Iranian threat actors were observed targeting a hybrid environment using ransomware as a decoy for destructive attacks.
- Iranian threat actors were observed targeting a hybrid environment.
- Threat actors Mercury and DEV-1084 were involved in the attacks.
- The threat actors used ransomware as a decoy for destructive attacks.
Microsoft recently reported on activity perpetrated by Iranian threat actors and targeting a hybrid environment. Threat actors involved in this campaign include Mercury and DEV-1084.
Mercury was involved in the initial attacks, which were used to gain access to the victim’s environments. Mercury likely obtained access to the victim’s environment via remote exploitation of an unpatched internet-facing device. Microsoft noted the threat actors apparently made several successful attempts at the intrusion, using multiple vulnerabilities, including Log4j 2.

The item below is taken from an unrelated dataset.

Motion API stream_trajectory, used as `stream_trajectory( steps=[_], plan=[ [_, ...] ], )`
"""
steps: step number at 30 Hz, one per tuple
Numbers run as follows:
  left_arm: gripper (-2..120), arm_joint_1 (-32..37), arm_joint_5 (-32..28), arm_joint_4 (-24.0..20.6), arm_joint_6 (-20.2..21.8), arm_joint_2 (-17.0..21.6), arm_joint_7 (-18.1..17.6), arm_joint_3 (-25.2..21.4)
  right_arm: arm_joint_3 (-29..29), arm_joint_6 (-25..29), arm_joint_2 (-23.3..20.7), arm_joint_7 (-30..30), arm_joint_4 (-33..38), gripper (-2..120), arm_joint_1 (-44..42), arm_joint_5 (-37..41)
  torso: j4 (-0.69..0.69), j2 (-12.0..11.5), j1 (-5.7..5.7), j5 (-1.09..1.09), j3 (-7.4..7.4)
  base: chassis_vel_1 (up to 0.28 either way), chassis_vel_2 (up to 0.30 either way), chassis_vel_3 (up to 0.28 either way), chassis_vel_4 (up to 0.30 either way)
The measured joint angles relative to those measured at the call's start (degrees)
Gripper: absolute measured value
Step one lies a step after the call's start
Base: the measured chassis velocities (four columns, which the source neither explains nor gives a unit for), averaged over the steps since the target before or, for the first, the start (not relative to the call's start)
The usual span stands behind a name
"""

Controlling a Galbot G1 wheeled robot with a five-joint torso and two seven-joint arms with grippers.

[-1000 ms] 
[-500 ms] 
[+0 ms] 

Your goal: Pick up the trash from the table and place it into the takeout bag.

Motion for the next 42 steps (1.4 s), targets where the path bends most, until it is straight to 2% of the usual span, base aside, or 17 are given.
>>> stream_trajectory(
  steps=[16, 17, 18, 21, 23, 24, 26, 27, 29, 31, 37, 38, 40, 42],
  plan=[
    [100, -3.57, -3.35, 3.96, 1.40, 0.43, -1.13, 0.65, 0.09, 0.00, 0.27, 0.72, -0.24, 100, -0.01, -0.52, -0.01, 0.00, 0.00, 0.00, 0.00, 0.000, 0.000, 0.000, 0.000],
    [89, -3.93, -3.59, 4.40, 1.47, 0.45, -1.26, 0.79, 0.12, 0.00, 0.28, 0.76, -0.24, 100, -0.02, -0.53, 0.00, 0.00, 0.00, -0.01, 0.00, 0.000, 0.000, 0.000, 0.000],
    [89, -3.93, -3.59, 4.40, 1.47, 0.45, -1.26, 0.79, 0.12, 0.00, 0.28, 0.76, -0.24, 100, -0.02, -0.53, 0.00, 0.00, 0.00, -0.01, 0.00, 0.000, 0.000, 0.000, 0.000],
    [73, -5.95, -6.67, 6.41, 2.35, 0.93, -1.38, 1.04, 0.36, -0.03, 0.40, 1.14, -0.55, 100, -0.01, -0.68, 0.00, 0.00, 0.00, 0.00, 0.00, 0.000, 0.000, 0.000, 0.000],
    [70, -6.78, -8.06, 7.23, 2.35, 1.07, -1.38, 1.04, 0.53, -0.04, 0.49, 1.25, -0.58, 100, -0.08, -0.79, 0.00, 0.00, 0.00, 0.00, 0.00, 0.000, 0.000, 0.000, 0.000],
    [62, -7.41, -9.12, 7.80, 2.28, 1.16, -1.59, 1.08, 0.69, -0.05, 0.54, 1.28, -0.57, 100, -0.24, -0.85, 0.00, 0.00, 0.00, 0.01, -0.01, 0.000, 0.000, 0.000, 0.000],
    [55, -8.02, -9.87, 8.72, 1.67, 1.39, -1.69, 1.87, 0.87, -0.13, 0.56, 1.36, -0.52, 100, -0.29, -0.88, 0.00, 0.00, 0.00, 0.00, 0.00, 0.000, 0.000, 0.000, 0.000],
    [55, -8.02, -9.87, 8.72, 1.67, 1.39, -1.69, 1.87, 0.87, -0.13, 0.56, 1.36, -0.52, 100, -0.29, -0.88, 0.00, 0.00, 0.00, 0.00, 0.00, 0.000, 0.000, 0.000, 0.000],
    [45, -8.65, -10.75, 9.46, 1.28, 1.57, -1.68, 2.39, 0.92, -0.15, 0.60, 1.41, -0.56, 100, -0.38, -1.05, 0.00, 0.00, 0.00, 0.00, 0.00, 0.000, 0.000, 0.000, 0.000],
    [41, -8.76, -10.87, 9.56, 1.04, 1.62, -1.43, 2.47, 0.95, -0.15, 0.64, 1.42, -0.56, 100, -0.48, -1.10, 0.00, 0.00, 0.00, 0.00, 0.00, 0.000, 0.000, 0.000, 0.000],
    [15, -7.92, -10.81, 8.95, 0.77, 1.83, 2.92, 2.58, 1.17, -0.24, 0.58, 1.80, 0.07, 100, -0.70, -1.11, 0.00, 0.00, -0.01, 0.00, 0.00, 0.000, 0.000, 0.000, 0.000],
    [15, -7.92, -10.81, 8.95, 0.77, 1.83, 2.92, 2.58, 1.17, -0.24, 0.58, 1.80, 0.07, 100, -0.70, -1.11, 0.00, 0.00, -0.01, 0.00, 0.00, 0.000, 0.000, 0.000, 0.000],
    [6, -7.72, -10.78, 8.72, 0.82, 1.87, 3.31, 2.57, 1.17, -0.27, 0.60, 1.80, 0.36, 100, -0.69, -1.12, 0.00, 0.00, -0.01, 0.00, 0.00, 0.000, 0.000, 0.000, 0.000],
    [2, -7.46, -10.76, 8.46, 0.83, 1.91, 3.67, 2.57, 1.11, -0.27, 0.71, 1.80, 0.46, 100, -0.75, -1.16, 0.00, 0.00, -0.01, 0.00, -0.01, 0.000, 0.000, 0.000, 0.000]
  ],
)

DEV-1084 engaged in follow-on activity, including reconnaissance, discovery, establishing persistence, and lateral movement, with an objective of disruptive and destructive behavior. To maintain persistence, the threat actors used webshells, added a local user account with elevated privileges, installed multiple remote access tools, installed a customized PowerShell backdoor, and stole credentials. Lateral movement consisted of creating remote scheduled tasks to launch the PowerShell backdoor, using WMI to launch commands, and using remote services to run PowerShell commands. The threat actors’ movements appear to be calculated, with DEV-1084 waiting weeks or months between attack stages.
To gain access to the victim’s cloud environment, the threat actors compromised privileged accounts and used them to manipulate the Azure AD Connect agent. They obtained plaintext credentials of a privileged Azure AD account and used the credentials to pivot from the on-premises environment to the cloud environment.
The threat actors attempted to disguise the end game as a ransomware attack. The destructive activity targeted the victim’s server farms, virtual machines, storage accounts, and virtual networks. The ransom payload was staged in NETLOGON shares and on domain controllers. The threat actors used GPO to register a scheduled task to launch the payload. The ransomware payload encrypted files on the target devices appended the DARKBIT extension to the encrypted files and dropped a ransom note. The threat actors also used a compromised administrator account to send emails that were made to appear as if they were sent on behalf of a high-ranking employee. Emails were sent to both internal and external persons.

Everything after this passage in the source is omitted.